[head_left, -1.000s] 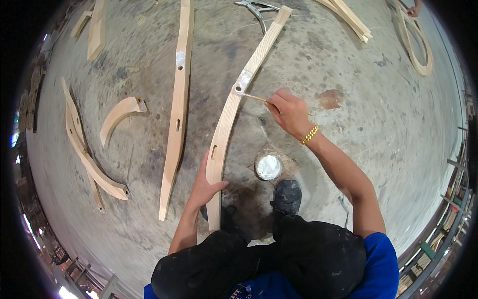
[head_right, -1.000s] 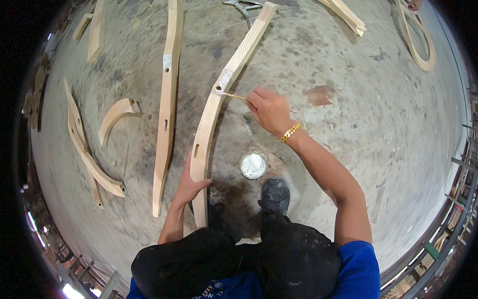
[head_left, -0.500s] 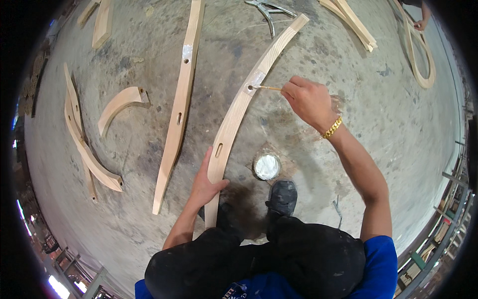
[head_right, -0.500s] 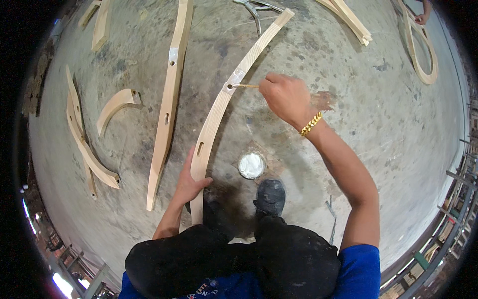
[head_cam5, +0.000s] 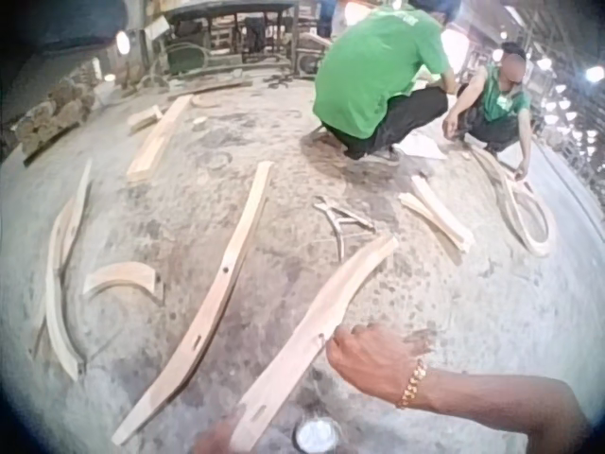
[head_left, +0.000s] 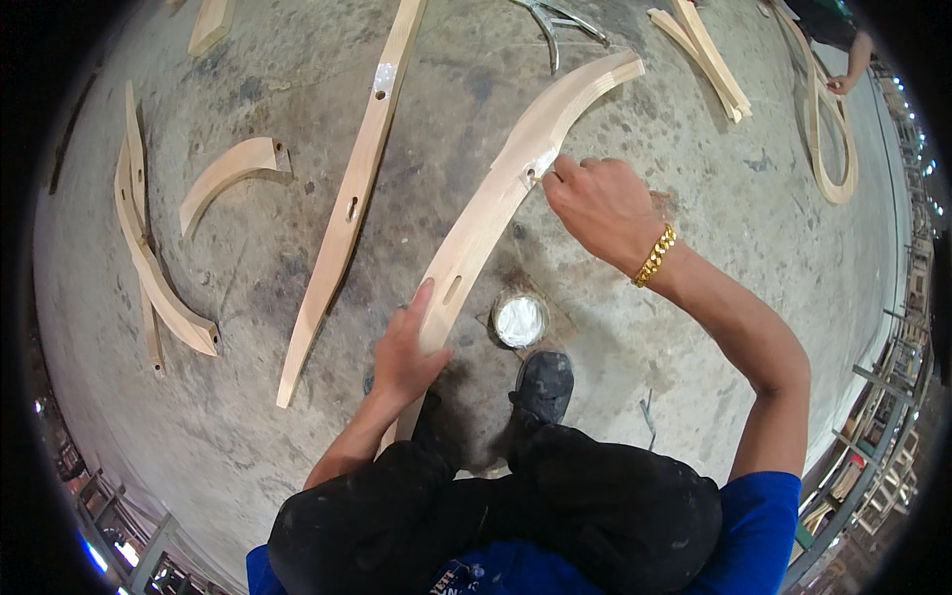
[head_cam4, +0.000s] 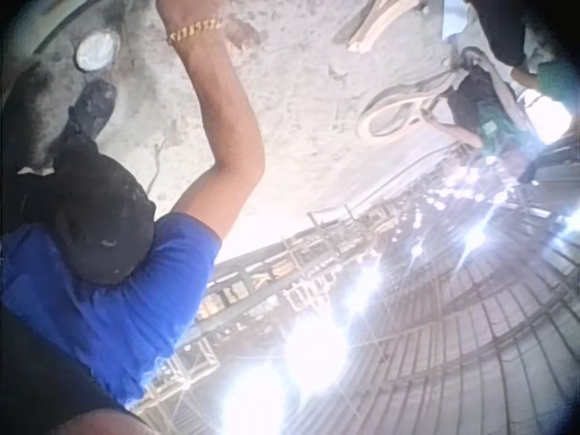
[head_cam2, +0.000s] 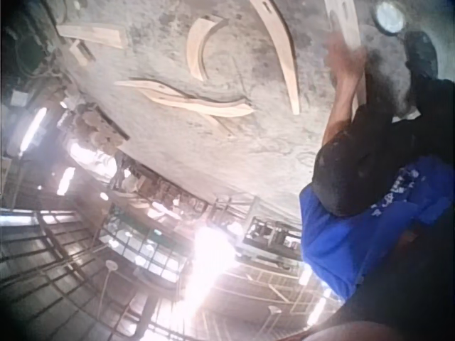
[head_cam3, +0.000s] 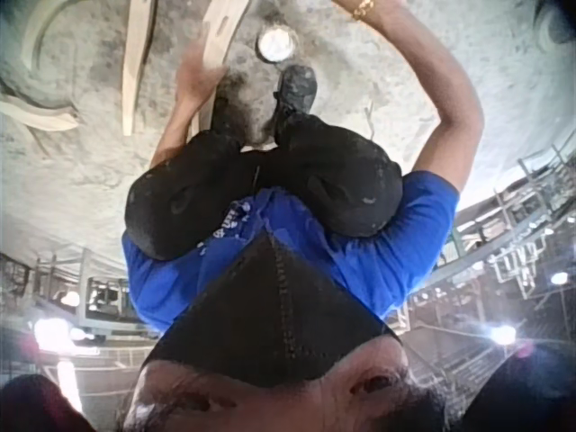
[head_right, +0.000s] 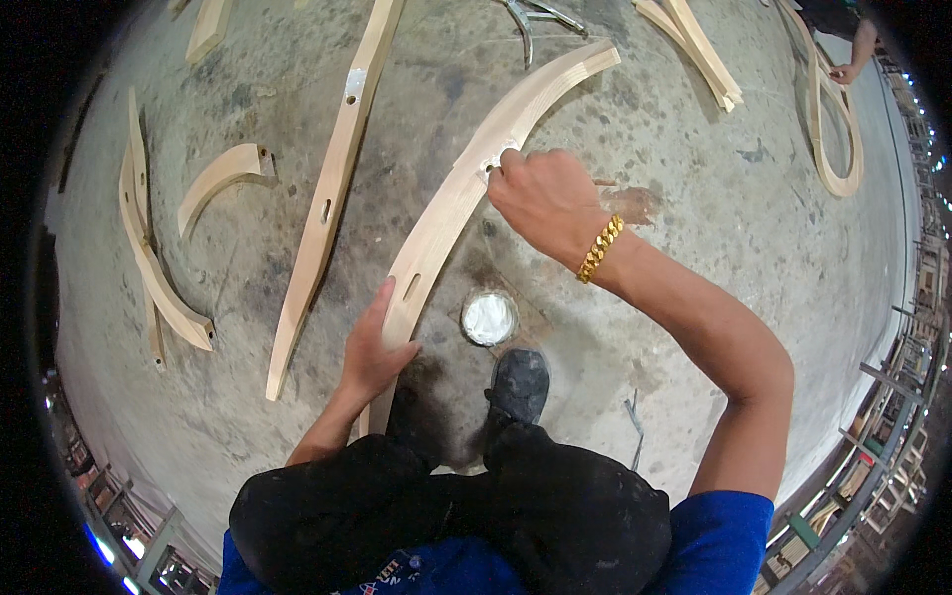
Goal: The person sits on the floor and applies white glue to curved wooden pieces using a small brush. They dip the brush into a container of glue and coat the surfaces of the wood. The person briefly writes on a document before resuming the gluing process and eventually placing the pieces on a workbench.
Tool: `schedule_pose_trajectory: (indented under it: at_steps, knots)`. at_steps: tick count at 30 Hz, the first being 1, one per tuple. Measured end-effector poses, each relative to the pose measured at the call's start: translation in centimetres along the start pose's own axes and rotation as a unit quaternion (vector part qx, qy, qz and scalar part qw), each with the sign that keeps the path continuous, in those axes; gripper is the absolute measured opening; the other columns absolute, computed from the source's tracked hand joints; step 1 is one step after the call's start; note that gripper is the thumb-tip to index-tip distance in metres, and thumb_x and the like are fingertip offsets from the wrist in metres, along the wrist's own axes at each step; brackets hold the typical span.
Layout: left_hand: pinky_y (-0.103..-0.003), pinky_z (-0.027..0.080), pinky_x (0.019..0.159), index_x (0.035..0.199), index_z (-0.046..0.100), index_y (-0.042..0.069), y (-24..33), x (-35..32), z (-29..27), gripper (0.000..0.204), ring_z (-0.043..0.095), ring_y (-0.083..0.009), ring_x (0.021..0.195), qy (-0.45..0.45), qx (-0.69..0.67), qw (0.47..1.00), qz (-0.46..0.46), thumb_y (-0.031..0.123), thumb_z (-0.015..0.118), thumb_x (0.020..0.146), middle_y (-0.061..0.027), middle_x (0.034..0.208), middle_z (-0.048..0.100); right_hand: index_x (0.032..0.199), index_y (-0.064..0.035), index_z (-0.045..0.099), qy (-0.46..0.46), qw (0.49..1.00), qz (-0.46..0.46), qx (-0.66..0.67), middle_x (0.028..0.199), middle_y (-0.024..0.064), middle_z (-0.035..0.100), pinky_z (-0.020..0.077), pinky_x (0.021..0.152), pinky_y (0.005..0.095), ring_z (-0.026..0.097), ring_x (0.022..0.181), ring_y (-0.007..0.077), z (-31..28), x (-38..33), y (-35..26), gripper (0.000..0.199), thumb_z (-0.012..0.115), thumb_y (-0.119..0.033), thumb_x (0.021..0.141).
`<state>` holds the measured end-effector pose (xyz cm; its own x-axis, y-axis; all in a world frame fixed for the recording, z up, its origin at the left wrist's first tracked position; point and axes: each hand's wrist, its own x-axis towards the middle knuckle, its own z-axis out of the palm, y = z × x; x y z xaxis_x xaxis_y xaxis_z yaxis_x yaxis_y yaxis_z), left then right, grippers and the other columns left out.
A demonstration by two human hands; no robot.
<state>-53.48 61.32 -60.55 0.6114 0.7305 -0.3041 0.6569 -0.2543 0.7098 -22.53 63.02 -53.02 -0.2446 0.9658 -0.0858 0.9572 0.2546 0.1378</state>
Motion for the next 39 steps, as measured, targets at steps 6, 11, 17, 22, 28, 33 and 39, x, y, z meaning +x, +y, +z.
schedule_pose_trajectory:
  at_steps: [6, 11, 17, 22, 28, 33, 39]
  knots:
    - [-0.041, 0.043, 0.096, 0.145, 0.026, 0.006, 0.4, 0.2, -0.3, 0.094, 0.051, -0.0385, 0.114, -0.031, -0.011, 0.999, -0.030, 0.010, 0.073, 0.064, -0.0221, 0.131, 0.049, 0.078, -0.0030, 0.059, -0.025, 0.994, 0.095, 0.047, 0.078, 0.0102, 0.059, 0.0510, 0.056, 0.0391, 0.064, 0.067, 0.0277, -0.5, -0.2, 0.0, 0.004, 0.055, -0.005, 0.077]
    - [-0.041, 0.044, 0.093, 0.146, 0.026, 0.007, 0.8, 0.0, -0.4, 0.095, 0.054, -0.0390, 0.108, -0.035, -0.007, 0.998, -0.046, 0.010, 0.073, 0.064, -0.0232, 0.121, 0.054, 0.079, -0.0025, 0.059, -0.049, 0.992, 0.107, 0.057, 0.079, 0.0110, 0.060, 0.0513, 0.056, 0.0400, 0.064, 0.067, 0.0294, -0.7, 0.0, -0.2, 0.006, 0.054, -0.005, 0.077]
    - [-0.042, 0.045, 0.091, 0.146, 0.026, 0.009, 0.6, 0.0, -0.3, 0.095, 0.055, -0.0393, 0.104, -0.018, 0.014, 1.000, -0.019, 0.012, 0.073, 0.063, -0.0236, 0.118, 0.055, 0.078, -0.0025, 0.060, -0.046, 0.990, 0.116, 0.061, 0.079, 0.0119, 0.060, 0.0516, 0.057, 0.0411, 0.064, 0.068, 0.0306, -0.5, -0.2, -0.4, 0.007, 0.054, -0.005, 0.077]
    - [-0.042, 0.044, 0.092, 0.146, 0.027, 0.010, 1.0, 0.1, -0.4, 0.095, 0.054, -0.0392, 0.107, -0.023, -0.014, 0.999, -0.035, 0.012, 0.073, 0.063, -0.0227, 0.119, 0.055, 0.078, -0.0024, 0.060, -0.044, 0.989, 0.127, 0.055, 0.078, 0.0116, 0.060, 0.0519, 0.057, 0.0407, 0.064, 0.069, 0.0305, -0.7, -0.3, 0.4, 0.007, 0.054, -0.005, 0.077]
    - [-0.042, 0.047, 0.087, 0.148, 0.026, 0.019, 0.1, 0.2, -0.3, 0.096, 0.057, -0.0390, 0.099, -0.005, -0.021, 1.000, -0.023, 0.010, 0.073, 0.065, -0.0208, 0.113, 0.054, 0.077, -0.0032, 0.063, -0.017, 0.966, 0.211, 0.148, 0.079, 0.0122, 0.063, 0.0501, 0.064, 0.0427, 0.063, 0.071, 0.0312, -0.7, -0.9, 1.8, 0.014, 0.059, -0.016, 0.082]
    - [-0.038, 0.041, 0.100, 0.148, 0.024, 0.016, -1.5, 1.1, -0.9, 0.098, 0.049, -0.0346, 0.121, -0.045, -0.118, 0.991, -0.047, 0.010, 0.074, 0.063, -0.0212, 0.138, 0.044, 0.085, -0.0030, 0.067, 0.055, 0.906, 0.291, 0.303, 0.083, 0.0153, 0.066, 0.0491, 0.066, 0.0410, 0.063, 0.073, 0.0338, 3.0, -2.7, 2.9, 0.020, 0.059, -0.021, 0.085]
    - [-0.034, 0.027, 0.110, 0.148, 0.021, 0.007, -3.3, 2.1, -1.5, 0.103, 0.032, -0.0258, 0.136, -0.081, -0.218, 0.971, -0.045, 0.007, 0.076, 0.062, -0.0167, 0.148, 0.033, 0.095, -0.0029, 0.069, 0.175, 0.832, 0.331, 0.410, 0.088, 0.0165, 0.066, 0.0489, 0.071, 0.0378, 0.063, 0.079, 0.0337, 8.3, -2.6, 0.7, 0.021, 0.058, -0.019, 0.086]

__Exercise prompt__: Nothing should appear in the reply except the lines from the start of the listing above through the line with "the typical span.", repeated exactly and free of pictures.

__Answer to the exercise__:
[head_left, -1.000s] 
[head_right, -1.000s] 
[head_left, -0.500s] 
[head_right, -0.500s] 
[head_cam5, +0.000s] 
[head_left, +0.000s] 
[head_cam4, +0.000s] 
[head_cam2, +0.000s] 
[head_cam3, +0.000s] 
[head_right, +0.000s] 
Goal: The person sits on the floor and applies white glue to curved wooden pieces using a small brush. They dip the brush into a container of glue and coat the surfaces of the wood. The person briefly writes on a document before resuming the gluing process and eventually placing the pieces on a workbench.
Tool: `schedule_pose_trajectory: (indented under it: at_steps, knots)`. at_steps: tick count at 30 Hz, the first being 1, one per tuple. Measured end-effector poses, each relative to the pose measured at the call's start: translation in centimetres along the start pose's own axes and rotation as a unit quaternion (vector part qx, qy, qz and scalar part qw), each with the sign that keeps the path continuous, in those axes; gripper is the absolute measured opening; the other columns absolute, computed from the source's tracked hand joints; step 1 is one step after the call's start; note that gripper is the thumb-tip to index-tip distance in metres, and thumb_x and the like are fingertip offsets from the wrist in metres, along the wrist's own axes at each step; brackets hold the typical span.

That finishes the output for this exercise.